Ursula the Sea Witch
Finally, everybody complaining about Barbie and body image can relax a little: Disney's full-figured villainess Ursula is getting released by Barbie-maker Mattel alongside other, trimmer evil ladies including Snow White's wicked queen and, of course, Maleficent (in time for the upcoming Angelina Jolie live-action flick).
Razor’s Crazy Cart
Try to imagine a skateboard mating with an all-terrain vehicle. The result: Razor’s Crazy Cart, a diminutive demon that pulls donuts and even goes off-road (all for only $399.) “It’s a sweet ride,” said one grown man who tried it out—and there’s hope for him: Razor will be introducing an adult model by year’s end.
Nerf Combat Creature
Yes, folks, Hasbro's Nerf line, long a staple of children's munitions, has finally gone the full Darpa and gotten into the robot drone business. This arachnid, gun-faced critter is the perfect plaything for kids who want to reenact their favorite stories of extraordinary rendition from the evening news using only harmless foam rubber.
I Heart Guts Plush Testicle
Most toy makers have to worry about others knocking off their ideas. Wendy Lazar probably does not. Her company, I Heart Guts, makes plush toys of the human body’s major organs—including this dashing blue testicle complete with what she calls an epididymal comb-over. The awful puns on the sales tags offer an added kick. But where’s the market for a toy like this? “Urologists like it,” Lazar offered.

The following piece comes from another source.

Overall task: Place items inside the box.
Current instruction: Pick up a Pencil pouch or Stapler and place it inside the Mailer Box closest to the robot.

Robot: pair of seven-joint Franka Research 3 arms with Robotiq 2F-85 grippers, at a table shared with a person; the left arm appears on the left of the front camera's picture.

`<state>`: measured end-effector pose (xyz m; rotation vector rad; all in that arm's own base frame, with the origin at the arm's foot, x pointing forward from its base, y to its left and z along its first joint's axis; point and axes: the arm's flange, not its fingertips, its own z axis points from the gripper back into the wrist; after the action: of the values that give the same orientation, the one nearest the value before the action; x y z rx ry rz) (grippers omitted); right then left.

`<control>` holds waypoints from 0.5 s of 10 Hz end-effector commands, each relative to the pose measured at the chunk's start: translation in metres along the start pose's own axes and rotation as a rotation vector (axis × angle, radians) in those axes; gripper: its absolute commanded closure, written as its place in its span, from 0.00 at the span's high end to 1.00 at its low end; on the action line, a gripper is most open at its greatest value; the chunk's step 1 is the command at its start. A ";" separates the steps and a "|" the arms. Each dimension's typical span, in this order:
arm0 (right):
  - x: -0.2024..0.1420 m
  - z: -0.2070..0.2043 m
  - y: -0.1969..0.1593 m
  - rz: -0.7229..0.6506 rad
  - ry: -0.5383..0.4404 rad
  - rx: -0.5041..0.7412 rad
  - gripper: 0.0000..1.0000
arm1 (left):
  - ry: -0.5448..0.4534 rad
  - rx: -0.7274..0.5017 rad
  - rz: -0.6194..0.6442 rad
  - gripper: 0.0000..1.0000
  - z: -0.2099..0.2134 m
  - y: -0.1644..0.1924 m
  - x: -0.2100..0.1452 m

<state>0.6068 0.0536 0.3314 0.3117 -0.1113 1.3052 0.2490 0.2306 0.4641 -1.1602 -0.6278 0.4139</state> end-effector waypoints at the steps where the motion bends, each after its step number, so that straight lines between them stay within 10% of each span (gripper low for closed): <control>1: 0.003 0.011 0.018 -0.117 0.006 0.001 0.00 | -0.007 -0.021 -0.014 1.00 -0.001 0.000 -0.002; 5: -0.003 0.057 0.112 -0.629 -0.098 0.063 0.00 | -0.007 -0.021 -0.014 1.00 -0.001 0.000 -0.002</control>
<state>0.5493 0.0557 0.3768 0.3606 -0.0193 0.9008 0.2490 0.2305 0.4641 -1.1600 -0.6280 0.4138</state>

Ghostbusters 30th Anniversary Lego Set
Lego's Cusoo line of fan-designed products is basically Kickstarter for building toys—a crowdsourced collection from hardcore fans (winning designer gets a 1 percent royalty.) Ghostbusters Venkman, Stantz, Spengler and Zeddemore are the second set of retro characters to get the Lego treatment in the last few months, but probably not the last. There's a Scooby Doo and the Mystery Machine gathering steam on the creator page.
The New Lite-Brite
Introduced by Hasbro in 1967, Lite-Brite is one of those rare low-tech toys (a light box with varicolored pegs) to hold onto its cool quotient. For a new generation of enlightened children, however, toy brand The Bridge Direct will introduce an updated model this fall featuring new peg shapes and a “Memory Membrane” with resealing holes.

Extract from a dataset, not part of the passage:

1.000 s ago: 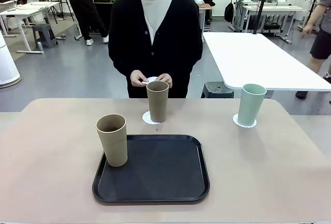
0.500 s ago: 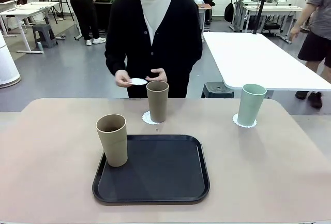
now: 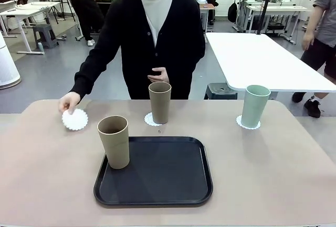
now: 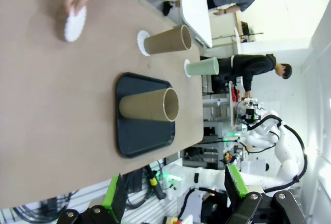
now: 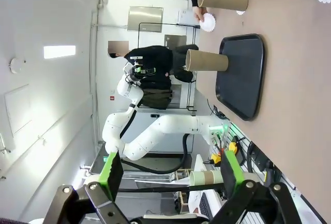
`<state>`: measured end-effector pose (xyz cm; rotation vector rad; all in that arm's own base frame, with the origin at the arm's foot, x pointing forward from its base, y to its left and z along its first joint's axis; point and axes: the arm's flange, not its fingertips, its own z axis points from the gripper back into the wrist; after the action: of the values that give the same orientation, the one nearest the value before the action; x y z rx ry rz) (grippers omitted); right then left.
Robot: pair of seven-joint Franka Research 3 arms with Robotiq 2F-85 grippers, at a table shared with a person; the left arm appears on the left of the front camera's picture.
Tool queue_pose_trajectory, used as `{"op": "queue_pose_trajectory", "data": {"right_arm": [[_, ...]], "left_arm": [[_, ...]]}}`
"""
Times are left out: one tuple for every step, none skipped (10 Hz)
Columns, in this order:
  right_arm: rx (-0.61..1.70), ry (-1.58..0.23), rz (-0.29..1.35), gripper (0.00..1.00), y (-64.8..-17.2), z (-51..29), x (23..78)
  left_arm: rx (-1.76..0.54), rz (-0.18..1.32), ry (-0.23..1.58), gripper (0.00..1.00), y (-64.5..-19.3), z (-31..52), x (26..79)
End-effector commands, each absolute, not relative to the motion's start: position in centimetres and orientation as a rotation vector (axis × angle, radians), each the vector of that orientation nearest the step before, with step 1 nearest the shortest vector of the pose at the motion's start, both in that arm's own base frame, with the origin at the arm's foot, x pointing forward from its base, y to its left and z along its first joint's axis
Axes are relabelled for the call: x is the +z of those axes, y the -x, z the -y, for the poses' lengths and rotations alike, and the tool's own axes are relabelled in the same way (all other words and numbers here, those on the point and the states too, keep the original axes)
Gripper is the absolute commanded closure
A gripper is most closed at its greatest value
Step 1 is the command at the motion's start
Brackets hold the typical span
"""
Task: Place coasters on the table and set cups on them.
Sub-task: Take one Reusable plastic cup from the Flat Tray and place it on a coaster set by the human.
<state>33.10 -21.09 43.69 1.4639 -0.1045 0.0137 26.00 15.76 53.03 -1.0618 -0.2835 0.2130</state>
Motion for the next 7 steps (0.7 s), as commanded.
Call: {"op": "queue_pose_trajectory", "data": {"right_arm": [[0.021, -1.477, 0.106, 0.00, -32.96, 21.18, 43.63], [0.021, -1.477, 0.106, 0.00, -32.96, 21.18, 43.63], [0.021, -1.477, 0.106, 0.00, -32.96, 21.18, 43.63], [0.021, -1.477, 0.106, 0.00, -32.96, 21.18, 43.63], [0.021, -1.477, 0.106, 0.00, -32.96, 21.18, 43.63], [0.021, -1.477, 0.106, 0.00, -32.96, 21.18, 43.63], [0.021, -1.477, 0.106, 0.00, -32.96, 21.18, 43.63]], "left_arm": [[0.202, 0.294, 1.074, 0.00, -25.90, -15.85, 53.15], [0.202, 0.294, 1.074, 0.00, -25.90, -15.85, 53.15], [0.202, 0.294, 1.074, 0.00, -25.90, -15.85, 53.15], [0.202, 0.294, 1.074, 0.00, -25.90, -15.85, 53.15], [0.202, 0.294, 1.074, 0.00, -25.90, -15.85, 53.15], [0.202, 0.294, 1.074, 0.00, -25.90, -15.85, 53.15], [0.202, 0.294, 1.074, 0.00, -25.90, -15.85, 53.15]]}}
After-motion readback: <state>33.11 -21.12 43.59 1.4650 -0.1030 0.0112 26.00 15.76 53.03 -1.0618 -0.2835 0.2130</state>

Breaking Bad Pink Teddy Bear
The ultimate symbol of the harm Walter White has wreaked on innocent people is now available as a fluffy, pink harbinger of your very own coming doom from Mezco Toyz. “It was a very hard toy to make. It’s individually jointed,” said CEO Mike Drake. A Gund bear it ain’t. “The studio didn’t want it to be a recognizable brand,” Drake added. “Because of the potential association.” Indeed.
Peavy Superman Electronic Guitar
Famed for its fearsome amplifiers, Peavey also makes guitars and, thanks to a recent deal with DC Entertainment, has whacked some heroic faces just above the pickups. (Superman and his ilk list for $200.) Not surprisingly, Peavey has older “kids” in mind with gear like this. “Guys who collect the comic books will buy the guitar, too,” said sales manager Trevor Gibson.
The Simpsons James Brown Action Figure
The Godfather of Soul is the standout in NECA's new line of Greatest Guest Stars from the longest-running TV series in U.S. history. Between the flared white suit and the microphone stand, this figure is measurably funkier than Disco Stu.
Ingenious art toy company Kidrobot has licensed Marvel's various superhero properties for Frank Kozik's line of wayward bunnies, the Labbits. There are quite a few good ones, but this one stood out—the Wolverine Labbit, with claws sticking out of its fuzzy widdle mouth.
The Man Puzzle
Among the many toys one is likely to find in the average man cave, jigsaw puzzles historically aren’t one of them. But that may change in the next month when TDC introduces its “Man Puzzles” featuring artist Greg Hildebrand’s famous 1950s pinups. The sets ($14.99 each) have 1,000 pieces—some of them rather cheeky.